Chris thanks also for the response i am glad to hear you are finding early results positive. Just using the Seachem NPK I have noticed lots of unusual things in my smaller tank , its been pretty much dormant with a lot of dark green leaves and little new leaves but just after one week things really took off in it , I understand now that I am not getting it right in that tank either ( under supply of nutrients based on the seachem beginner doses , but that little activity has really captivated me and I am looking forward to more positive results with EI. 

My objective at this stage is to learn to grow plants , control algae and over time develop landscaping skills.


----------



## ceg4048 (28 Jun 2009)

davidcmadrid said:
			
		

> ... I can see now that its a question you get to answer every so often but at the expense of sounding thick when you answered me that is when it became a lot clearer such that i will mix in the morning. I have re read your article again a few times and that helped. I was getting a little tongue tied also between chemical symbols and names but on reading today with the chemicals in front of me  ( which are now labelled with both name and  chemical code as they arrived only with name on labels).

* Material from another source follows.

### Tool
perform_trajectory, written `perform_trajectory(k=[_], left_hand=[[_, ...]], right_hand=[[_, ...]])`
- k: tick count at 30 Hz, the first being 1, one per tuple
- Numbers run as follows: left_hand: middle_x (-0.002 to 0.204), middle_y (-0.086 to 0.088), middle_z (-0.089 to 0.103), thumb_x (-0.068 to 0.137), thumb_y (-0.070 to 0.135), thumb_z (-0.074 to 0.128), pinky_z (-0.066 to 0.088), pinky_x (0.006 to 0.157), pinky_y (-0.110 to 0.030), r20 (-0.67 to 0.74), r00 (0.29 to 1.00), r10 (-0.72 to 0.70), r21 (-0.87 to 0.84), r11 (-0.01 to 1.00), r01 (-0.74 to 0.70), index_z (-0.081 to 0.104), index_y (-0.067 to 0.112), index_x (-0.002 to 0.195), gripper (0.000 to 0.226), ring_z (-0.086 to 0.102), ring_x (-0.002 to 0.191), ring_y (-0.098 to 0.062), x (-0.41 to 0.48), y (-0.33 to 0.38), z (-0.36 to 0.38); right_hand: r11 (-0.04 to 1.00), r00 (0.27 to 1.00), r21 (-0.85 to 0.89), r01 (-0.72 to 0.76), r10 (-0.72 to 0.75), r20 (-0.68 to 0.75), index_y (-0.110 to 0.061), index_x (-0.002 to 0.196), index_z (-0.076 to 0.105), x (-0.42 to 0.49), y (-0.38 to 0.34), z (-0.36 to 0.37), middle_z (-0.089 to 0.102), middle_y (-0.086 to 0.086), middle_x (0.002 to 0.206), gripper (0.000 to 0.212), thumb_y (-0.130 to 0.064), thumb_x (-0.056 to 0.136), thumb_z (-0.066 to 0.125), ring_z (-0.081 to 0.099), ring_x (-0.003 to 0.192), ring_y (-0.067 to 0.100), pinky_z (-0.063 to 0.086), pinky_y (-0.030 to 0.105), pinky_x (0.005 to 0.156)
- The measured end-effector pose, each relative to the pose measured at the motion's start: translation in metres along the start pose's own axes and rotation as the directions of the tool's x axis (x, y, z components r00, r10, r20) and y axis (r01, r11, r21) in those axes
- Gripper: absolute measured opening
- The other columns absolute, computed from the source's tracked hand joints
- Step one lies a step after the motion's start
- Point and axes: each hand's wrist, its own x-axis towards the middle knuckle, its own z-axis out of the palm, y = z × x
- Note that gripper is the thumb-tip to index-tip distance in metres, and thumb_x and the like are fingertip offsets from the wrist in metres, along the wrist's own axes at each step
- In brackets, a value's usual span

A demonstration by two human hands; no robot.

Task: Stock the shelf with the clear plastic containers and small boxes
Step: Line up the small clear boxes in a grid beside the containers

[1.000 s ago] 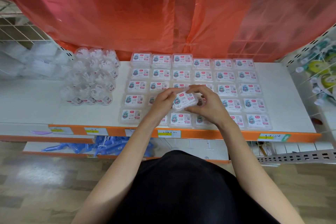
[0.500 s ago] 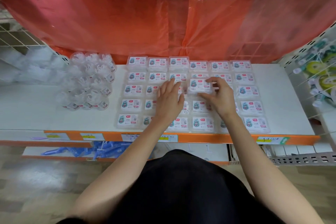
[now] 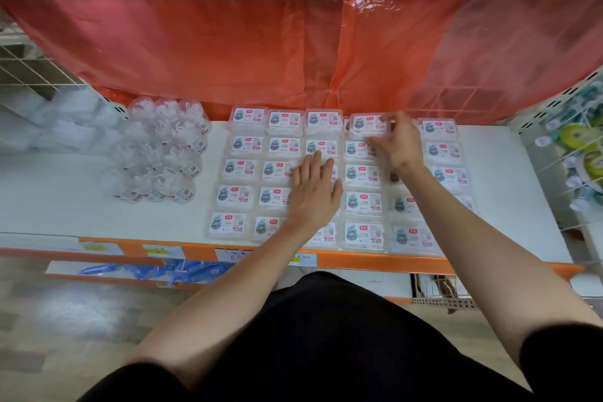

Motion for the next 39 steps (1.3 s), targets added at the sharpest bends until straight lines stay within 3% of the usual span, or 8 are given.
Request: perform_trajectory(k=[4,7,10,17,23,28,33,39], left_hand=[[0.162,-0.009,0.012,0.103,0.040,0.026,0.005,0.120,-0.045,-0.006,1.000,-0.001,0.005,1.000,0.001,0.026,0.017,0.151,0.053,0.006,0.149,-0.026,0.001,-0.001,0.002],[0.162,-0.008,0.012,0.103,0.041,0.026,0.005,0.121,-0.045,-0.005,1.000,-0.003,0.001,1.000,0.003,0.026,0.017,0.151,0.053,0.005,0.149,-0.025,0.000,-0.001,0.002],[0.162,-0.008,0.011,0.103,0.041,0.026,0.004,0.121,-0.044,-0.007,1.000,0.000,-0.006,1.000,0.000,0.025,0.017,0.151,0.054,0.003,0.150,-0.024,0.000,-0.001,0.001],[0.162,-0.008,0.013,0.104,0.040,0.025,0.005,0.121,-0.045,-0.013,1.000,0.000,-0.030,1.000,0.000,0.027,0.017,0.151,0.053,0.005,0.149,-0.024,0.001,-0.002,0.003],[0.162,-0.004,0.015,0.105,0.037,0.022,0.003,0.121,-0.041,-0.022,1.000,-0.019,-0.134,0.991,0.016,0.031,0.019,0.150,0.050,0.005,0.149,-0.019,0.001,-0.002,-0.001],[0.161,-0.002,0.017,0.104,0.036,0.027,0.004,0.120,-0.042,0.000,0.999,-0.039,-0.197,0.980,0.039,0.034,0.020,0.148,0.047,0.006,0.148,-0.018,0.002,-0.002,-0.005],[0.162,-0.006,0.012,0.104,0.038,0.034,0.000,0.120,-0.040,0.050,0.998,-0.045,-0.233,0.971,0.055,0.028,0.015,0.151,0.053,0.005,0.149,-0.019,0.000,-0.001,-0.017],[0.161,-0.007,0.018,0.099,0.030,0.047,0.004,0.118,-0.037,-0.132,0.991,-0.009,-0.156,0.988,-0.012,0.026,0.011,0.151,0.059,0.010,0.149,-0.023,-0.030,-0.016,-0.042]], right_hand=[[1.000,0.999,-0.021,0.004,-0.003,0.038,-0.018,0.119,0.051,0.010,0.000,0.006,0.059,-0.001,0.116,0.049,-0.010,0.080,0.080,0.061,0.101,0.016,0.053,0.023,0.084],[0.998,0.999,-0.053,0.021,-0.018,0.050,-0.019,0.121,0.051,0.014,0.000,0.011,0.060,0.003,0.121,0.051,-0.009,0.080,0.079,0.061,0.102,0.019,0.056,0.038,0.090],[0.995,0.998,-0.090,0.044,-0.040,0.045,-0.016,0.124,0.052,0.015,-0.003,0.012,0.056,0.007,0.126,0.050,-0.012,0.082,0.078,0.061,0.101,0.022,0.056,0.039,0.089],[0.976,0.990,-0.162,0.144,-0.140,0.033,-0.012,0.124,0.056,0.006,0.004,0.005,0.043,0.008,0.138,0.046,-0.010,0.082,0.074,0.047,0.124,0.024,0.038,0.032,0.108],[0.969,0.971,-0.078,0.234,-0.238,-0.035,-0.012,0.120,0.059,-0.020,0.009,0.000,0.042,0.012,0.140,0.036,-0.012,0.085,0.066,0.049,0.125,0.027,0.042,0.040,0.106],[0.947,0.946,-0.073,0.312,-0.317,-0.066,-0.011,0.124,0.056,-0.064,0.014,0.009,0.032,0.010,0.152,0.035,-0.014,0.089,0.062,0.041,0.134,0.022,0.037,0.029,0.104],[0.921,0.921,-0.048,0.387,-0.389,-0.030,-0.011,0.122,0.058,-0.095,0.018,0.019,0.033,0.011,0.151,0.034,-0.015,0.089,0.060,0.056,0.116,0.021,0.051,0.042,0.093],[0.891,0.891,-0.032,0.454,-0.453,0.031,-0.010,0.122,0.059,-0.116,-0.006,0.036,0.036,0.013,0.149,0.035,-0.012,0.087,0.062,0.045,0.126,0.017,0.045,0.036,0.100]])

Well, no I don't think it's a matter of thickness, just inexperience as well as pre-programming by the System. There is a lot of data in the article so it's easy to become a little glass eyed and miss some salient point I'll have to admit. It would be well worth the trouble to get familiar with the chemical symbols. After a while you'll see them enough that they will become second nature.



			
				davidcmadrid said:
			
		

> When i referred to starter pack I was talking about the Seachem Flourish 3 pack of N ,  P and K in combo with excel. So the beginner amounts are quite low . The beginner dose raises phosphorus by 0.05 mg/L for example so i can see now that this was quite low.


That you were able to recognize this fact immediately in no small feat. Now, just for entertainment value try dividing your starter pack "per dose" cost by that mg/L value to see what you are paying for 1ppm. Should be eye opening...



			
				davidcmadrid said:
			
		

> I am not sure why I have ended up with a lot of Pottasium Sulphate , maybe it will be good for the regular plants about the house ( a little side project is to investigate mixing up ferts for the plants with a higher growth rate / the lower growth rate ones are using old tank water ). I am little bummed that I ended up being advised to buy MGSO4 as an afterthought when it appears that it is a central chemical in the mix.

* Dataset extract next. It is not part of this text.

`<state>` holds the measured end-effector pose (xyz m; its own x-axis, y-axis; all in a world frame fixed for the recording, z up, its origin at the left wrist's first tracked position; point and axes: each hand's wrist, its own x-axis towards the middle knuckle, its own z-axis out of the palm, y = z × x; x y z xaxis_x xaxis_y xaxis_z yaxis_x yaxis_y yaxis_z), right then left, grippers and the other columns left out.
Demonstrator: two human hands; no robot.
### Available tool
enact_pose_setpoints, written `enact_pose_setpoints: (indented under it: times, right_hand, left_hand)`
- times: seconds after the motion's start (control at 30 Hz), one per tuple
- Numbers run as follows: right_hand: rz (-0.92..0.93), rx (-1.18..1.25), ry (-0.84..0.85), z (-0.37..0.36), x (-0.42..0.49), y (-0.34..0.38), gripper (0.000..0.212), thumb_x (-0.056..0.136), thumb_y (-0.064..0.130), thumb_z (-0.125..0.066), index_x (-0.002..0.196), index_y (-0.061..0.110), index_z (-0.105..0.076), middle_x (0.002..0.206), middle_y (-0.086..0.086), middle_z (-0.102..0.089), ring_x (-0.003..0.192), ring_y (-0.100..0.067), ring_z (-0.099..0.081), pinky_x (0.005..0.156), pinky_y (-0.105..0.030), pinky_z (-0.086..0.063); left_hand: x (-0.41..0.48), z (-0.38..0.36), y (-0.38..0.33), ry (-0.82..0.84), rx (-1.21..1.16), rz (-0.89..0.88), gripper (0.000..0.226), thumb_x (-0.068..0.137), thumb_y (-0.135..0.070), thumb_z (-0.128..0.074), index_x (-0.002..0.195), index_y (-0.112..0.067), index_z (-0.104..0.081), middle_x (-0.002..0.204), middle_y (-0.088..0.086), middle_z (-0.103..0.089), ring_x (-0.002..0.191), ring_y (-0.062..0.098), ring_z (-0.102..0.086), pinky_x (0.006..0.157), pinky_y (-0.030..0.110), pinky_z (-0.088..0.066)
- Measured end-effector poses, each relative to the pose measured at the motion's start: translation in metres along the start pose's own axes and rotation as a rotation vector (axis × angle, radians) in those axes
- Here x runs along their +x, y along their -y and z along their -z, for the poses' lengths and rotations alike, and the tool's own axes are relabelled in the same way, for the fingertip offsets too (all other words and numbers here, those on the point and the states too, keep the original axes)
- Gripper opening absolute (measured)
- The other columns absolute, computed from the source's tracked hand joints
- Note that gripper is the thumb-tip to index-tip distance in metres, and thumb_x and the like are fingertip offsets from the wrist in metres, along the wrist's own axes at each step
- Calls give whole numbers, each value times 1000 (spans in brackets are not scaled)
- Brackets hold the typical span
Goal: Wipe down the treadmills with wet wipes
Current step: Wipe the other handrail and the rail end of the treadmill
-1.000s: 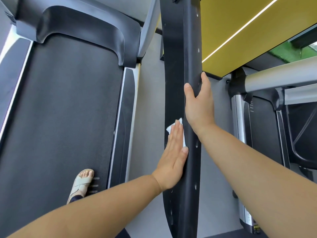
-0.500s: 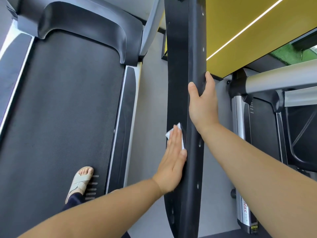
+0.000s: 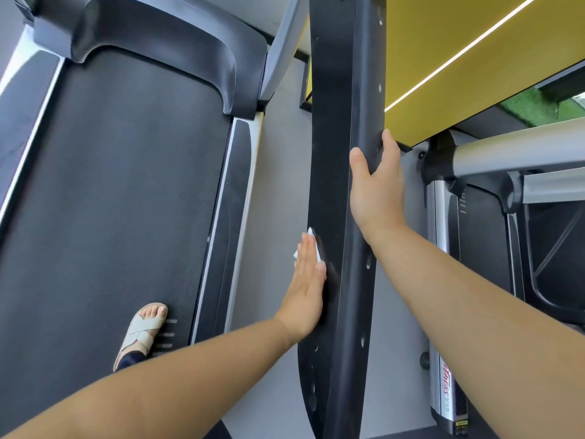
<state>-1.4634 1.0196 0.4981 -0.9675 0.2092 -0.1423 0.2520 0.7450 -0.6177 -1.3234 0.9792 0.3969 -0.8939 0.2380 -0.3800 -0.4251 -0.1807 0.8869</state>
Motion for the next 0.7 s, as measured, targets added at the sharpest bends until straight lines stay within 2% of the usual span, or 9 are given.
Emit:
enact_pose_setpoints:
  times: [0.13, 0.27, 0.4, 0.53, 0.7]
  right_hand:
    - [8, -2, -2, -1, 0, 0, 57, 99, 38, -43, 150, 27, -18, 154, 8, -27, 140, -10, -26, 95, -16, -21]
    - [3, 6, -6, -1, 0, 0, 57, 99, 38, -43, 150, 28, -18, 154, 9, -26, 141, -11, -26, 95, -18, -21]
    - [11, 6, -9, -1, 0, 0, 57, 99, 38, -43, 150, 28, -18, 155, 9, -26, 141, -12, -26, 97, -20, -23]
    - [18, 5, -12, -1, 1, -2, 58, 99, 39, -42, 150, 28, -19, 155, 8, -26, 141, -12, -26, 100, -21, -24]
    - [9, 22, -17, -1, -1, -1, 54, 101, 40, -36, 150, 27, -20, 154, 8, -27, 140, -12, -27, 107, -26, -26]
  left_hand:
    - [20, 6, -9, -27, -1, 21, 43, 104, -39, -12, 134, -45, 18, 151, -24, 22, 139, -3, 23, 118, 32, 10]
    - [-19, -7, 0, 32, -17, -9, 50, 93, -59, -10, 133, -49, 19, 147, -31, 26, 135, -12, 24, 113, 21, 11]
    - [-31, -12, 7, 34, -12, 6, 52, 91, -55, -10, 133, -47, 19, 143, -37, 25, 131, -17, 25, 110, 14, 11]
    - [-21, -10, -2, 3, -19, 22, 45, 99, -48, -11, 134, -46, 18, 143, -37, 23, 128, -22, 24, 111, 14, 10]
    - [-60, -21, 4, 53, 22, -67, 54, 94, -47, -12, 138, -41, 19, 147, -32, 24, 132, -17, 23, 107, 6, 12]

Well, don't be bummed out. Fundamentally it is kind of an afterthought. Here is another point I wish I had 50p every time I discussed it: You don't really need a lot of Mg. It's a micronutrient. Remember that our philosophy is the opposite of the "starter pack" mentality. The numbers for MgSO4 dosages are a "worst case scenario", because we're assuming that your tap water has zero Magnesium. The fact is, most people probably have tons of it in their tap but in the EI credo it's always better to have more than you need than not enough..ALWAYS.

Furthermore, the real problem is that MgSO4 by weight, is mostly SO4. Magnesium is only 20% by weight of this molecule so that for example, one has to add 10 grams of MgSO4 just to get 2 grams of Magnesium dissolved in the water column. The combination of these two factors is why the number of teaspoons for MgSO4 is so high. There is a strong chance, if you are on the Madrid Municipality that you won't even need to add MgSO4. Try lowering the amount you add every month or so and observe the plants to see if they are stunting. If not then you can safely delete it or at least add a lot less. Hops this make you feel a little better.  



			
				davidcmadrid said:
			
		

> My tap water has a GH of 4 degrees i reckon i picked up the mindset that i must keep the ph very stable somewhere along the way which i have now gather is not correct , thats why i have the Potassium Carbonate for buffering.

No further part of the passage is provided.